For the next couple weeks we’re going to take what we’ve learned about the discipline of history and ask how it functions in a digital age. To start the conversation, submit a 300-word response according to the following guidelines no later than noon on Wednesday, February 22nd. I’ll then share a few excerpts from selected responses and have you do your first round of blog comments before class on Friday.
1. Read the introduction to Dan Cohen and Roy Rosenzweig’s Digital History: A Guide to Gathering, Preserving, and Presenting the Past on the Web. What do they see as the advantages (and problems) of digitization for historians?
2. That book was written just over ten years ago… Look for the themes they raised by visiting at least two more recent digital history projects: first, the Bethel University Digital Library; and second, one of the projects listed on this Google Doc.

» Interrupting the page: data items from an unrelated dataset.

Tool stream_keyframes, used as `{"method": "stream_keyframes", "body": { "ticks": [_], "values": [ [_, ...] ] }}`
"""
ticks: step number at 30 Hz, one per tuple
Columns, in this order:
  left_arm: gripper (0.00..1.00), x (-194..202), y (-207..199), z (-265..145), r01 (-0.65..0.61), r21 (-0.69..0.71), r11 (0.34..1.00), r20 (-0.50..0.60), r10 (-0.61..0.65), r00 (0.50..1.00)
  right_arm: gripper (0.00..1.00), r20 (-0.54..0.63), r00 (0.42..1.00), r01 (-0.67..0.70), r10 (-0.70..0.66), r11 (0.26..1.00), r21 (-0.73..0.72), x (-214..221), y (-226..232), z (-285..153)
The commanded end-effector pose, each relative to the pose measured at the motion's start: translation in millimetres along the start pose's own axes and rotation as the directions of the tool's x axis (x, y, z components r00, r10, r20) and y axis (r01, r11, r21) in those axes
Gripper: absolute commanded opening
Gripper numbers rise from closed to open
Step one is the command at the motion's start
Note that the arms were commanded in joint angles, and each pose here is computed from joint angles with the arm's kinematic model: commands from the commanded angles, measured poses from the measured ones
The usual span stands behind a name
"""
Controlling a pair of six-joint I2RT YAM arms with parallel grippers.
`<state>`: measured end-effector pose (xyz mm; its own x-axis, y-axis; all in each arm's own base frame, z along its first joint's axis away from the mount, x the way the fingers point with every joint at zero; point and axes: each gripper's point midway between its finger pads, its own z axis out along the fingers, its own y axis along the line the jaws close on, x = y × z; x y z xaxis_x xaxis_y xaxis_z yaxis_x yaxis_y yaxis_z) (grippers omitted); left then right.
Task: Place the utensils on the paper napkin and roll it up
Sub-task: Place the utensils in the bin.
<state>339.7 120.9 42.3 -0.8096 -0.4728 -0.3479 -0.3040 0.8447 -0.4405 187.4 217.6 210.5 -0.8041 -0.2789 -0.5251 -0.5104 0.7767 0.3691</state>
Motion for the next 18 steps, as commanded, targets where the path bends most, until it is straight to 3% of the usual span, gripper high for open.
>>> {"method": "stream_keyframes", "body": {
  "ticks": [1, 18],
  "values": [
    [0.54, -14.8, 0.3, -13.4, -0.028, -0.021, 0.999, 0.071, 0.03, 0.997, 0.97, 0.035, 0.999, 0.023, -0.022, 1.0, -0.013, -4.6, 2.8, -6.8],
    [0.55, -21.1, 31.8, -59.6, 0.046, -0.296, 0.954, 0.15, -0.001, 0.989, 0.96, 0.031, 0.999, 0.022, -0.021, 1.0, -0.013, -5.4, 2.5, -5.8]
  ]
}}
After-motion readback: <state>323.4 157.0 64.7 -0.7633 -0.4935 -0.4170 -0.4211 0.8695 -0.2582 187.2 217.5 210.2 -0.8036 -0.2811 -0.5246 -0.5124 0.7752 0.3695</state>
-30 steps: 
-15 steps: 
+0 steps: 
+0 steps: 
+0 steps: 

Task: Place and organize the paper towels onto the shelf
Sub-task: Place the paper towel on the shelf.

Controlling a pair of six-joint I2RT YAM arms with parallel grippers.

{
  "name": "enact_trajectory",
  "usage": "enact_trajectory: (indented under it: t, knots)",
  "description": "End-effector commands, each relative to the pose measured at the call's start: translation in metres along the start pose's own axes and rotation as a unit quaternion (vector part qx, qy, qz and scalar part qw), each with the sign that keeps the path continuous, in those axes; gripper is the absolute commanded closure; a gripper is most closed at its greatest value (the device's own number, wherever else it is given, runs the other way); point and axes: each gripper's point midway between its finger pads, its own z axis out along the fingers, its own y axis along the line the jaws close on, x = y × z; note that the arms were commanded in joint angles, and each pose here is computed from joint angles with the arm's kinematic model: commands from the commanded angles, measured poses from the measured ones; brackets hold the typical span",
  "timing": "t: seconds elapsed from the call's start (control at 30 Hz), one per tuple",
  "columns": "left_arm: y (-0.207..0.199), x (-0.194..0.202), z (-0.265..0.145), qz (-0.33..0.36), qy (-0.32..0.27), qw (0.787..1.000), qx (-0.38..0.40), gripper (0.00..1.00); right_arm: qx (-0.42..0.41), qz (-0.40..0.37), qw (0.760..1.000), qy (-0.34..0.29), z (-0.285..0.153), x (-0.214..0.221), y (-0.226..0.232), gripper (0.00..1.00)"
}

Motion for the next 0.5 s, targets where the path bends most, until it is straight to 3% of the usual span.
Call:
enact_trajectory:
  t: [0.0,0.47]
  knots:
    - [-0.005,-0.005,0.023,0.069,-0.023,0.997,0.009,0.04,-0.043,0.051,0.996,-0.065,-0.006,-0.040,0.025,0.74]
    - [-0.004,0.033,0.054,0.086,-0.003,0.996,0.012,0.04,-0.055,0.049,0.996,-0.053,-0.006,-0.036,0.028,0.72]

By noon on Wednesday, upload to Moodle a 300-word response paper in which you draw on your reading of Cohen/Rosenzweig and the two digital history projects you visited in order to answer the following questions:
Cohen and Rosenzweig envisioned several possibilities and problems when they wrote their book on digital history in 2005. Discuss two of their central themes as you saw them, over a decade later, in the digital history projects you visited.
Or… is there anything that’s happened since 2005 that makes their observations obsolete? Are there significant themes in digital history today that they didn’t foresee in 2005?